_ASSIGNED TASK_. Look through the data below and extract, unchanged, the lines from the one that contains "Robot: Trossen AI" to the one that contains "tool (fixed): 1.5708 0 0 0", both included.

- - -

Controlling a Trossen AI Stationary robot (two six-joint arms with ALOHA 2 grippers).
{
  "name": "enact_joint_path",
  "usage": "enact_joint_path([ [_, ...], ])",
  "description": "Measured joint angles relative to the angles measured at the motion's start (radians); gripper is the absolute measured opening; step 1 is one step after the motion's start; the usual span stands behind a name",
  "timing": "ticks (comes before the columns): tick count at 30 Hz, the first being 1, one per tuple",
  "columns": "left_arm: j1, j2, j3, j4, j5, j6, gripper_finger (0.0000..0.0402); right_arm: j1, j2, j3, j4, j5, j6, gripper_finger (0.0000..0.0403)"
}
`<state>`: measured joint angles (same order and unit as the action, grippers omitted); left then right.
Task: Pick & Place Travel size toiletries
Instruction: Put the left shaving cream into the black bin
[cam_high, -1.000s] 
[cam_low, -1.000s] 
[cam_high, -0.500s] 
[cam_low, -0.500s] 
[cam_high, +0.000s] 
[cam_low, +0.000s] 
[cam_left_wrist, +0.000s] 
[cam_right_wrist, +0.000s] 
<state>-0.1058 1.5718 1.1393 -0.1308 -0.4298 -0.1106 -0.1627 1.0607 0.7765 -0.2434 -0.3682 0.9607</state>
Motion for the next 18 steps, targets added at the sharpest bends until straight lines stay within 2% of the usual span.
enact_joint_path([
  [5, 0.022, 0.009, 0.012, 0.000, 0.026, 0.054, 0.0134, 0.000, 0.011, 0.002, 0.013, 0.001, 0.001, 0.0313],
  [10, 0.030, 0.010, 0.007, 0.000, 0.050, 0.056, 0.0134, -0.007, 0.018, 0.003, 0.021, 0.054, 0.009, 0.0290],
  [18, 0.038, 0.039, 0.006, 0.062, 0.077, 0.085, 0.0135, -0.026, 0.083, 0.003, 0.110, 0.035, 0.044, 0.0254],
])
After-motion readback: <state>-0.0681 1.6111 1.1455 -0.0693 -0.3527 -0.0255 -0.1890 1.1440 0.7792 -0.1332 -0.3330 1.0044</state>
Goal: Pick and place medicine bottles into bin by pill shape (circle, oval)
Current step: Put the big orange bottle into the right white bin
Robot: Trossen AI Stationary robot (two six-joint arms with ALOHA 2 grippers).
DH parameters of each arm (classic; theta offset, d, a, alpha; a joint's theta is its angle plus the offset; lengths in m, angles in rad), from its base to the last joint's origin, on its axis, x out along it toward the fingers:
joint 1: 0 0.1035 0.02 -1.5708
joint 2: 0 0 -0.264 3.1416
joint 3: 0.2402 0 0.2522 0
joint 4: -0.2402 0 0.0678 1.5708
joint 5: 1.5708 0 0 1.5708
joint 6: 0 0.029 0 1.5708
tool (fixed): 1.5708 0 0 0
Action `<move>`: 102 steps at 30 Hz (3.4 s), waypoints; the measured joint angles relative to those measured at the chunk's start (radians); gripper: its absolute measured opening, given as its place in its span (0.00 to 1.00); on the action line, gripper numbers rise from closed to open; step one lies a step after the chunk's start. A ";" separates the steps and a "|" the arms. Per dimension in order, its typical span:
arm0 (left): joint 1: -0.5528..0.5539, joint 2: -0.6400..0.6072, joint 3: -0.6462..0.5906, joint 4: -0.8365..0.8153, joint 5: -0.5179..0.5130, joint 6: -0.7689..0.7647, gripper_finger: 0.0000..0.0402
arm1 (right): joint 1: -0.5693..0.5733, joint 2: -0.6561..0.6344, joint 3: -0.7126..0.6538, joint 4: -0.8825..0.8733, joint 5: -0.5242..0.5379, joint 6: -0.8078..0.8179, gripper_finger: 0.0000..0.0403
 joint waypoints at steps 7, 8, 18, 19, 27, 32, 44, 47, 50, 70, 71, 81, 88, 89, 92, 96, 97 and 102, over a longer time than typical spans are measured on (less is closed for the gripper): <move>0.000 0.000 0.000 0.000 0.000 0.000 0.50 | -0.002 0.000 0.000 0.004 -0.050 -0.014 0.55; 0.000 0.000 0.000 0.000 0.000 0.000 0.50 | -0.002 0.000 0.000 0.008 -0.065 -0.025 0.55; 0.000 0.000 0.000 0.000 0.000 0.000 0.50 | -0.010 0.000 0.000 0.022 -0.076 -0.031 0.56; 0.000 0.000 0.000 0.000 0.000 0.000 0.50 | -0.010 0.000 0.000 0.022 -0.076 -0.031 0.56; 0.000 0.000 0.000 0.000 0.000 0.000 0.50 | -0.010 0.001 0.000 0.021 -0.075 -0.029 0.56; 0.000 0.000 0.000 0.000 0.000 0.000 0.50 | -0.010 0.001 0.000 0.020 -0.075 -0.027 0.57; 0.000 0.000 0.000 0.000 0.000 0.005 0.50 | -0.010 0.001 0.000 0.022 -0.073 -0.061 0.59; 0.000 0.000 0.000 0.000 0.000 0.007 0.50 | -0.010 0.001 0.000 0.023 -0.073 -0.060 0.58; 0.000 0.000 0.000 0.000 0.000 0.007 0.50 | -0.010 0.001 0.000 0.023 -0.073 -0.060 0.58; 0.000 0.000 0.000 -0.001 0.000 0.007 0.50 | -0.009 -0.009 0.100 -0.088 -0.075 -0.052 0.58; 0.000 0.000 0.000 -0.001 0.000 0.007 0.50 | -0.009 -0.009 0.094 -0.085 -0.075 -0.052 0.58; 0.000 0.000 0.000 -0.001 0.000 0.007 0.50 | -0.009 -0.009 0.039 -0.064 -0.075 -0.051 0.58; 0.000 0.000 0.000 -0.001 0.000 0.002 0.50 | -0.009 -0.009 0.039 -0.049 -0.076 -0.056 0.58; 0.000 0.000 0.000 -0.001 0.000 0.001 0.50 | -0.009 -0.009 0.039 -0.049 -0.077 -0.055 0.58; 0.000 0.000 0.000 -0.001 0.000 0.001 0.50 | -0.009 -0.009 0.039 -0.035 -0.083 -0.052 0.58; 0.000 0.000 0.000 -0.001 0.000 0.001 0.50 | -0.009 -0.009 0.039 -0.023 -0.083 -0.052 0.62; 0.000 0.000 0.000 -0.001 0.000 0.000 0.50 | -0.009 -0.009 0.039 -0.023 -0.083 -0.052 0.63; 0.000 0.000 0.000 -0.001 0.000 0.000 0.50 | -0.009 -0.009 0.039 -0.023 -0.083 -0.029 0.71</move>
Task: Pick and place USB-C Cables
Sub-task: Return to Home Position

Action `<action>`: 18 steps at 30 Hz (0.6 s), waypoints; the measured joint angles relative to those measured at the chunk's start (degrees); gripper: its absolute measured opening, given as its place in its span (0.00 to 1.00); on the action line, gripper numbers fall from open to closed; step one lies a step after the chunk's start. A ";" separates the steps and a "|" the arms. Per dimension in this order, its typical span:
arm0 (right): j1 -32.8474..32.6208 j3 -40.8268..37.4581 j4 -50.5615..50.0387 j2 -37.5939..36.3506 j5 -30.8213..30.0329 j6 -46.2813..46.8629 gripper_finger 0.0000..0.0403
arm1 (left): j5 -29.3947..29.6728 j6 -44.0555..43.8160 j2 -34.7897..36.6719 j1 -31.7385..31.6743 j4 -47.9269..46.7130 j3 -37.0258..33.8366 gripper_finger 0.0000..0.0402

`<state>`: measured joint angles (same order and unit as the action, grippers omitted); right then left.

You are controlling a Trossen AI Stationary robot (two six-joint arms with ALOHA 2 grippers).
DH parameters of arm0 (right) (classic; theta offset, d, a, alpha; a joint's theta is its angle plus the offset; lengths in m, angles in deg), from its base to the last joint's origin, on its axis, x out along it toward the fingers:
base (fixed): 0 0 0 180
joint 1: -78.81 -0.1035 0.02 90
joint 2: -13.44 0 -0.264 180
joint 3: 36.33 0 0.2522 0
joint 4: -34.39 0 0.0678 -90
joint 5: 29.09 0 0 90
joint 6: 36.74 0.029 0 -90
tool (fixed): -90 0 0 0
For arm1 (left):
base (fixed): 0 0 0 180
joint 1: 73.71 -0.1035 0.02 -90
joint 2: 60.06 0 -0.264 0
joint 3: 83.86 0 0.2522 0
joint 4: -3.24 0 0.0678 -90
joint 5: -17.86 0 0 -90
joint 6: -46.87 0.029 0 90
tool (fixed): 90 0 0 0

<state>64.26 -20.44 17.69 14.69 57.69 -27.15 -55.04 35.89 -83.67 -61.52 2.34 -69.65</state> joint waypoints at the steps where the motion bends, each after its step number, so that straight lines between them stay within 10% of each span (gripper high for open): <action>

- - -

_ANSWER TO THIS TASK_.
Robot: Trossen AI Stationary robot (two six-joint arms with ALOHA 2 grippers).
DH parameters of each arm (classic; theta offset, d, a, alpha; a joint's theta is its angle plus the offset; lengths in m, angles in rad), from its base to the last joint's origin, on its axis, x out along it toward the fingers:
joint 1: 0 0.1035 0.02 -1.5708
joint 2: 0 0 -0.264 3.1416
joint 3: 0.2402 0 0.2522 0
joint 4: -0.2402 0 0.0678 1.5708
joint 5: 1.5708 0 0 1.5708
joint 6: 0 0.029 0 1.5708
tool (fixed): 1.5708 0 0 0

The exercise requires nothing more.